LAMENTATION DE LA LUMIÈRE




Une nuit, je passais place du Carrousel.
La pluie avait chassé les étoiles du Ciel,
Et le tirage à cinq les louis de ma bourse ;
Et, morne, je hâtais fièvreusement ma course.

Tout à coup j’entendis un long susurrement
Qui tombait des hauteurs mélancoliquement,
Soupir éolien fait de notes égales,
Monotone et plus doux que le chant des cigales.

Cette plainte sortait, dans le silence noir,
Des globes dépolis d’où, sur Paris, le soir,
S’épandent les blancheurs du soleil électrique.
Et la voix murmurait sa mourante supplique :

« Ô mon père Apollon, que vous ai-je donc fait ?
« Moi, le Rayon lunaire, albe comme le lait,
« Moi, la flèche d’Azur et d’Or, moi, la Lumière !
« Moi, votre enfant la plus aimée et la première !
« Ô mon père Apollon, quel crime ai-je commis,
« Pour être ainsi livrée aux hommes ennemis ?
« Autrefois — il y a bien longtemps ! — dans l’espace
« J’habitais le Soleil et l’Étoile qui trace
« L’étincelant sillon dans le Chaos lointain :
« J’étais le messager de l’éternel Matin.
« Le germe qui rendait les planètes fécondes.
« L’aiguille du Destin qui reliait les mondes.
« J’étais Tout, la matière inerte ayant en moi
« Trouvé le Mouvement et sa Forme : sa Loi.

 « Puis, un jour, votre main jusqu’alors tutélaire
« Appesantit sur moi le poids de sa colère.
« Et me jeta, du clair des Cieux chez les Humains,
« Aux veines des cailloux errants sur les chemins.
« Encore là j’avais l’air vibrant des campagnes,
« J’allumais les foyers des pâtres des montagnes ;
« Plein de vieilles chansons, l’Océan me roulait,
« Comme un berceur, dans ma nacelle de galet ;
« Puis, quand tu m’enfermas dans la blancheur des cires,
« Me résignant, je dis : Fais comme tu désires !
« Mais, ô maître Soleil ! — en nos âges damnés,
« Où pour la brume et pour la nuit les gens sont nés,
« Oublieux du Tropique et des doux Équinoxes —
« Vers le pôle de glace et la zone des boxes,
« Au pays du Coltar où l’on sème du fer,
« Où la sorcière Suie, enfin reine de l’Air,
« Se marie au nuage et de baisers te souille…
« Soleil ! tu m’as vendue à ces nains de la houille !
« Sous leur pressoir, dans leur compteur nauséabond,
« Fille des Dieux, prostituée au vil charbon,
« <De l’égout, tout le jour, je subis les étreintes,
« Et la Nuit seulement peut écouter mes plaintes… »

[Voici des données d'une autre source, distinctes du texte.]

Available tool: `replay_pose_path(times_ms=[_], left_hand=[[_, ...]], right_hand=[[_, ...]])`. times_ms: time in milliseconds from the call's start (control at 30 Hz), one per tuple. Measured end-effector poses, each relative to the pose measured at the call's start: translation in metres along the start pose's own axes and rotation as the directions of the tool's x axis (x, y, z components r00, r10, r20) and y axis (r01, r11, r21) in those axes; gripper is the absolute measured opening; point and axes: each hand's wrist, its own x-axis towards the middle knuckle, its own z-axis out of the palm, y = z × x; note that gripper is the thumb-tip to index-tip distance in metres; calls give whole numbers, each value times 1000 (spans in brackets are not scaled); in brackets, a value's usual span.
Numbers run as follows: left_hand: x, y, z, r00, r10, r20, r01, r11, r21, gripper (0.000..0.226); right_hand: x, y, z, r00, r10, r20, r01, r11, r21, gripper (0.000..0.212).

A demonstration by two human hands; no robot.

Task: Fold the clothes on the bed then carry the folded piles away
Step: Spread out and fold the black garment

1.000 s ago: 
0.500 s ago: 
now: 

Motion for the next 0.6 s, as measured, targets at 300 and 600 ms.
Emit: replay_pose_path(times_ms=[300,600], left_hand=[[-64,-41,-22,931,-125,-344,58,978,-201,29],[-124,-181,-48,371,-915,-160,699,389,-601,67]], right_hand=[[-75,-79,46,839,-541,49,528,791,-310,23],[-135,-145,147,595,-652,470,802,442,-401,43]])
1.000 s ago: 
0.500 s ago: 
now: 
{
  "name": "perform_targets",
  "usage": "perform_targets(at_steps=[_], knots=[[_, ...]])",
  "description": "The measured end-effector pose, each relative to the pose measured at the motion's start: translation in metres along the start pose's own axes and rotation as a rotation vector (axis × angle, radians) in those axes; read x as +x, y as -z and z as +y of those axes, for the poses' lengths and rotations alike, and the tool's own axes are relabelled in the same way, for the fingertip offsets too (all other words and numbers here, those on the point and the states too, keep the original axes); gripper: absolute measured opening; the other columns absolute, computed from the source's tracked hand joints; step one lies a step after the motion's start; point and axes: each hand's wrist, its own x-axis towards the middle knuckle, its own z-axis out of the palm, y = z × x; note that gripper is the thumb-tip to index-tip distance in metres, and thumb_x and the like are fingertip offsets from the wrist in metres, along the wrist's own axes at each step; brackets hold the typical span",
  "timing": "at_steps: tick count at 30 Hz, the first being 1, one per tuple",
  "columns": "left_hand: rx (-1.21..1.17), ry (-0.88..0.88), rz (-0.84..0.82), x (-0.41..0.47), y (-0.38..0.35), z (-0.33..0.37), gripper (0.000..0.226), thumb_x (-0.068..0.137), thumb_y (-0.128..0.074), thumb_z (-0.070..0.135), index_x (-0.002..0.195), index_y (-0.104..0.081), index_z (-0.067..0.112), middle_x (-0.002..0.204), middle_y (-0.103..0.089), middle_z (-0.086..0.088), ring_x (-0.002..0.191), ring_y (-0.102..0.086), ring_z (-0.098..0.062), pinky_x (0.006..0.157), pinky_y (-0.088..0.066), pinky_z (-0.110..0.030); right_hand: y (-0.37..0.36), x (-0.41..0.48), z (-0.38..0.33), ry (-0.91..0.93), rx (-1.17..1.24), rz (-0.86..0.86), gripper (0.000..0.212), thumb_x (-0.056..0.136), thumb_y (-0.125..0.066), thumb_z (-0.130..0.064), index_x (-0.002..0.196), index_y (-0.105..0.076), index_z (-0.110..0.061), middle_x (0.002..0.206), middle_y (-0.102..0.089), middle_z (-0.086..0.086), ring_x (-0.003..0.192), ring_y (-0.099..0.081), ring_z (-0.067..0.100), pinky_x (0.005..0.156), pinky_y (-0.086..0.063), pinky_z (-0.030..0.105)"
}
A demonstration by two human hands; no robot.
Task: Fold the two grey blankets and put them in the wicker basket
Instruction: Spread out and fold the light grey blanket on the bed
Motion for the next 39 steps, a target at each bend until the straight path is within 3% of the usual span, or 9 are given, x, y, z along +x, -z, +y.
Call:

En entendant ce long récitatif si doux,
J’oubliai les torrents de pluie et les vents fous ;
Je songeais au lointain pays, aux vagues bleues
Dont je suis séparé par la longueur des lieues
Et la largeur du temps ; à l’arête du mur
Détachée en vigueur sur l’impeccable azur,
Aux yeux non embrumés des larmes des nivôses.
Aux juvéniles corps ignorant les chloroses.
Aux grappes du coteau toutes noires de vin :
Impérial Midi dont on se rit en vain !
Oh ! l’ensoleillement de l’enfance première !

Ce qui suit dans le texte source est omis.